H3K27ac levels elevation is similar across quantified regions following gRNA dCas9-p300 targeting.
Each colored line corresponds to a gRNA targeting proximal to CXCR4 and TGFBR1 in HEK293T cells. The X-axis represents the distance between gRNA and the CUT&RUN amplicon. The Y-axis represents H3K27ac fold enrichment estimated through CUT&RUN.

Gene-wise predicted vs experimental gene expression TPM ranks.
Each dot corresponds to a cell type and the title of each plot shows the Spearman correlation and the corresponding p-values. Rank 1 corresponds to the highest numerical value.

Gene-wise predicted vs experimental fold-change ranks.
Each dot corresponds to a gRNA targeting a locus near the TSS of the gene (each gRNA corresponds to atleast three replicates and hence the fold-change shown here is the experimental mean). Rank 1 corresponds to the highest numerical value.

Predicted vs experimental fold-change ranks.
Each dot corresponds to a gRNA targeting a locus near the TSS of the gene. Rank 1 corresponds to the highest numerical value.

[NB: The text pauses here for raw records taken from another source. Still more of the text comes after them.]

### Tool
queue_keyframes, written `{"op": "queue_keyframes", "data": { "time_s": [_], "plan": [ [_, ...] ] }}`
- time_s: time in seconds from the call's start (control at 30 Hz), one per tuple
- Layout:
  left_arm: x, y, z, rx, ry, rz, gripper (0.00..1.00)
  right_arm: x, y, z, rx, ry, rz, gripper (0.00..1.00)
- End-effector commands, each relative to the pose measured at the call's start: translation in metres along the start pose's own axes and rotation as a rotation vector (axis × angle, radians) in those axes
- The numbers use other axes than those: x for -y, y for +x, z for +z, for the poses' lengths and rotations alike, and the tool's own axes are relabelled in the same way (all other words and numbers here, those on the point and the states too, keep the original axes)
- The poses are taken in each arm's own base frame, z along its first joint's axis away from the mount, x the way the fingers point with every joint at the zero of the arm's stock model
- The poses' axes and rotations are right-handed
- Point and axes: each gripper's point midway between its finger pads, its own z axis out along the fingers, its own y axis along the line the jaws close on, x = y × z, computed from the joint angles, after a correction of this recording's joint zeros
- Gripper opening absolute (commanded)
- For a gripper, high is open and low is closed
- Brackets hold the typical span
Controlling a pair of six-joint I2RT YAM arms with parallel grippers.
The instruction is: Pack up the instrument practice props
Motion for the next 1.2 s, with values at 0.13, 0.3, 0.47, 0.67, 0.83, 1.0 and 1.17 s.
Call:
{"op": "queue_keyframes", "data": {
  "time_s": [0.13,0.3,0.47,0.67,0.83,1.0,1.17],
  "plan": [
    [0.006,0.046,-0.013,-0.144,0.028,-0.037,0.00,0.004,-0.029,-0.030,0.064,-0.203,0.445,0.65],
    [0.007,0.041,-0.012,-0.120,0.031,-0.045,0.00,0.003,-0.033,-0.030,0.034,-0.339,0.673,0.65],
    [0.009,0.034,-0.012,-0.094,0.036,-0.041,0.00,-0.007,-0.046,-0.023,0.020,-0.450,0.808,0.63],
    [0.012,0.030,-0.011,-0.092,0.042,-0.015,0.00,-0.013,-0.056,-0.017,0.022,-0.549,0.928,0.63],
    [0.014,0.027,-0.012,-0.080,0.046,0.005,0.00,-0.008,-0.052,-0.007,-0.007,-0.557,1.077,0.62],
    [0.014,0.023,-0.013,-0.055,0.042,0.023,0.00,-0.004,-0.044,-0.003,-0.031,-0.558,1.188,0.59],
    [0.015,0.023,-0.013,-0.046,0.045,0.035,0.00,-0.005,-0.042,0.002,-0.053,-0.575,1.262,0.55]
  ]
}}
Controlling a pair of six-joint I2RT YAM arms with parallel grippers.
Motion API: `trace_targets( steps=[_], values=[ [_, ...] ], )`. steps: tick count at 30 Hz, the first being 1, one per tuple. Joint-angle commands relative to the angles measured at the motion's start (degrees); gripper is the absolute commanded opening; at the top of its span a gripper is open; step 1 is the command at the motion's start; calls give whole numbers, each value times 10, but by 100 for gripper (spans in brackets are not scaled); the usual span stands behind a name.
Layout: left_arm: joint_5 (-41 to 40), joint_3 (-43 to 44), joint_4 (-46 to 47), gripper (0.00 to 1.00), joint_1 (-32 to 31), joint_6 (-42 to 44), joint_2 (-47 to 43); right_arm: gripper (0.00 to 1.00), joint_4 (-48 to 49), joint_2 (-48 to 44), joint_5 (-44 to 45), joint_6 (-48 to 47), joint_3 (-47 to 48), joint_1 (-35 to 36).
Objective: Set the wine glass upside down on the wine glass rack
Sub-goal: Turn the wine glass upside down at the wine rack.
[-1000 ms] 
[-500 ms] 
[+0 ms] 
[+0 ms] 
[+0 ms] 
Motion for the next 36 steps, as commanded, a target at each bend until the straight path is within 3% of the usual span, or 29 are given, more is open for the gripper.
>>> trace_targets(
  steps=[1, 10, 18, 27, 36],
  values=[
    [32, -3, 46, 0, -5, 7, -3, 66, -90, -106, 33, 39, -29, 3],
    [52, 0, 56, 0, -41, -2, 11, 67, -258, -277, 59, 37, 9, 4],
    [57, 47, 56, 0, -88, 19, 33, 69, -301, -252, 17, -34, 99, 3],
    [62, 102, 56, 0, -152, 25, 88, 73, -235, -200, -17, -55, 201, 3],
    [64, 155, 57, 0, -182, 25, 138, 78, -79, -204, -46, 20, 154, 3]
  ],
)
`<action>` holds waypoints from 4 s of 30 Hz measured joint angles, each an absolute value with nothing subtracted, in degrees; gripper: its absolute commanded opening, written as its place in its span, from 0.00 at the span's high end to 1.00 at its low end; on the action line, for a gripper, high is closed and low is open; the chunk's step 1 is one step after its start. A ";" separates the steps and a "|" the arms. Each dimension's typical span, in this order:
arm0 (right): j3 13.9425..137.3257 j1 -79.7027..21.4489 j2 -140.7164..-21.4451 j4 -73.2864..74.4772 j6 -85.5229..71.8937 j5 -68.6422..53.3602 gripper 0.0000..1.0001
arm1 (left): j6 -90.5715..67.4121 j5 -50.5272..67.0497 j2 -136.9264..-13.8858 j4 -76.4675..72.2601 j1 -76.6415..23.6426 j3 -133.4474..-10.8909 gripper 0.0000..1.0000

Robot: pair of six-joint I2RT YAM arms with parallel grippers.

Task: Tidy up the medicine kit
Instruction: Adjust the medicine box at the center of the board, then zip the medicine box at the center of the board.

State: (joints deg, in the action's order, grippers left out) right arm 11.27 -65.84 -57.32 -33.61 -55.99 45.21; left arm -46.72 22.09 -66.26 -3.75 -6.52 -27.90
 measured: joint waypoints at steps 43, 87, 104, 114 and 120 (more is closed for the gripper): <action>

ChIP-seq − log10(p-values) were obtained from the ENCODE Imputation Challenge where the ground truth data were available (corresponding to entries labeled T in the table).
Avocado imputations were downloaded from the ENCODE data portal, where ground truth data were not available (corresponding to entries labeled A in the table).

Endogenous gene expression of genes for which we generated dCas9-p300 epigenome editing data indicates that genes for which high fold-change was obtained are more likely to have low endogenous gene expression in HEK293T.
Cross-cell type Spearman provides a metric to assess how accurate our CNN model predictions are, on any given gene, across the 13 cell types.